February 2, 201610 yr I am wanting to move a bunch of stuff using rsync like this: rsync -av /mnt/user/media/tvshows/ /mnt/user/media-temp/tvshows/ I am using manual split levels and I would like unRAID to apply the allocation method I have set up. Unfortunately, rsync looks through /mnt/user/media/tvshows/ and creates destination directories of all my tvshows first, before performing any moves. This means that all the tvshow directories get created on the same first disk available according to the allocation method. What I would like to happen is for the first tv show directory to get created within tvshows, for its contents to be rsync'ed, and then on to the next directory. At some point, unRAID will decide that according to the allocation method, the next disk should be used. Does anyone know how I can make this work using rsync?

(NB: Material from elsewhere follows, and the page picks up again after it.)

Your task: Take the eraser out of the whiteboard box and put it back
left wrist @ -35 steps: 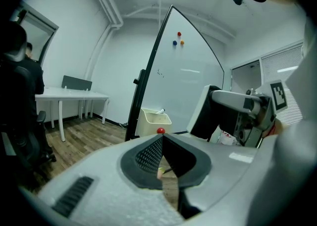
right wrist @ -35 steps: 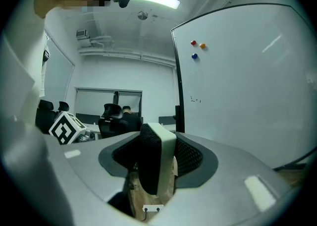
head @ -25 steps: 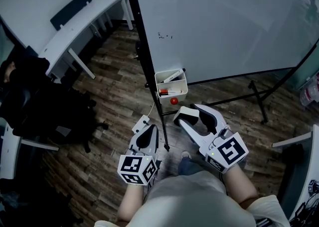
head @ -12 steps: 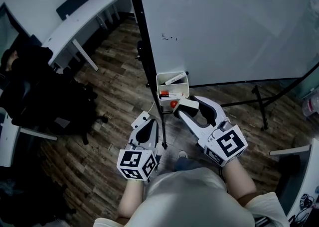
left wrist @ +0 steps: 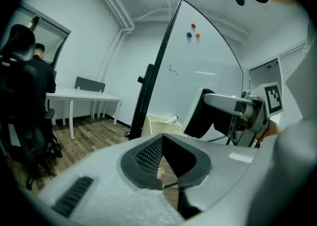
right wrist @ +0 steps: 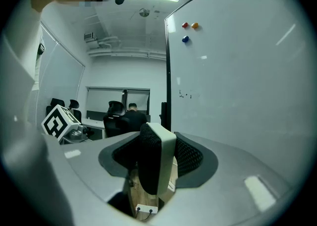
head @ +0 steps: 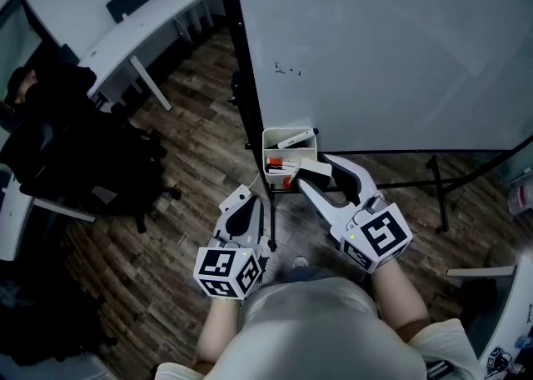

February 2, 201610 yr I am wanting to move a bunch of stuff using rsync like this: rsync -av /mnt/user/media/tvshows/ /mnt/user/media-temp/tvshows/ I am using manual split levels and I would like unRAID to apply the allocation method I have set up. Unfortunately, rsync looks through /mnt/user/media/tvshows/ and creates destination directories of all my tvshows first, before performing any moves. This means that all the tvshow directories get created on the same first disk available according to the allocation method. What I would like to happen is for the first tv show directory to get created within tvshows, for its contents to be rsync'ed, and then on to the next directory. At some point, unRAID will decide that according to the allocation method, the next disk should be used. Does anyone know how I can make this work using rsync? What's your end game here? media-temp makes me think this is just a short term move? Also I wish I could help, but I was under the impression that rsync worked that way already... are you sure it doesn't actually work the way the way you want? The reason I say this is writes to /mnt/user/ will follow the share rules... rsync doesn't go around that process....
February 2, 201610 yr Author I am wanting to move a bunch of stuff using rsync like this: rsync -av /mnt/user/media/tvshows/ /mnt/user/media-temp/tvshows/ I am using manual split levels and I would like unRAID to apply the allocation method I have set up. Unfortunately, rsync looks through /mnt/user/media/tvshows/ and creates destination directories of all my tvshows first, before performing any moves. This means that all the tvshow directories get created on the same first disk available according to the allocation method. What I would like to happen is for the first tv show directory to get created within tvshows, for its contents to be rsync'ed, and then on to the next directory. At some point, unRAID will decide that according to the allocation method, the next disk should be used. Does anyone know how I can make this work using rsync? What's your end game here? media-temp makes me think this is just a short term move? Also I wish I could help, but I was under the impression that rsync worked that way already... are you sure it doesn't actually work the way the way you want? The reason I say this is writes to /mnt/user/ will follow the share rules... rsync doesn't go around that process.... Right, rsync doesn't go around the process, but the way it works gives me an undesired result. If it simply picked the first folder, moved it, the picked the next folder, moved it, etc. everything would be fine. But what it does is look at ALL the folders it is about to move, creates those folders on the destination (at this point, unRAID's allocation kicks in) and since those empty folders are just a few bytes each, unRAID puts them all onto the same disk. Then rsync begins actually moving files. Well, the problem with this approach it that the disk will fill up before the rsync will complete. I would like to know if there is some way to manipulate rsync to NOT blast a copy of every folder to the destination before it begins moving data.
February 2, 201610 yr Community Expert Maybe take a look at the mover script. It uses rsync and I don't think it does what you are describing so maybe it is using some options that would help.
February 2, 201610 yr Author What's your end game here? media-temp makes me think this is just a short term move? Good question. It is a short term move. I am wanting to move my files around such that unRAID can apply its allocation and split-level methods. In the end, I have decided to make a temporary share (/mnt/user/media-temp), move my stuff from /mnt/user/media one disk at a time by moving from /mnt/diskx/media (where diskx is not part of /mnt/user/media-temp) and then once I empty a disk, add it to media-temp, and continue until all files have been moved. Then at the very end, rename media-temp to media. Do you see a flaw? It seems to be working.
February 3, 201610 yr Author What I would like to happen is for the first tv show directory to get created within tvshows, for its contents to be rsync'ed, and then on to the next directory. OK, solved it! Here is how to do it: cd /mnt/user/media/tvshows/ for i in *; do rsync -av --progress --stats "$i" /mnt/user/media-temp/tvshows/; done; EDIT: Modified the above to work with directories with spaces in their names by using "$i".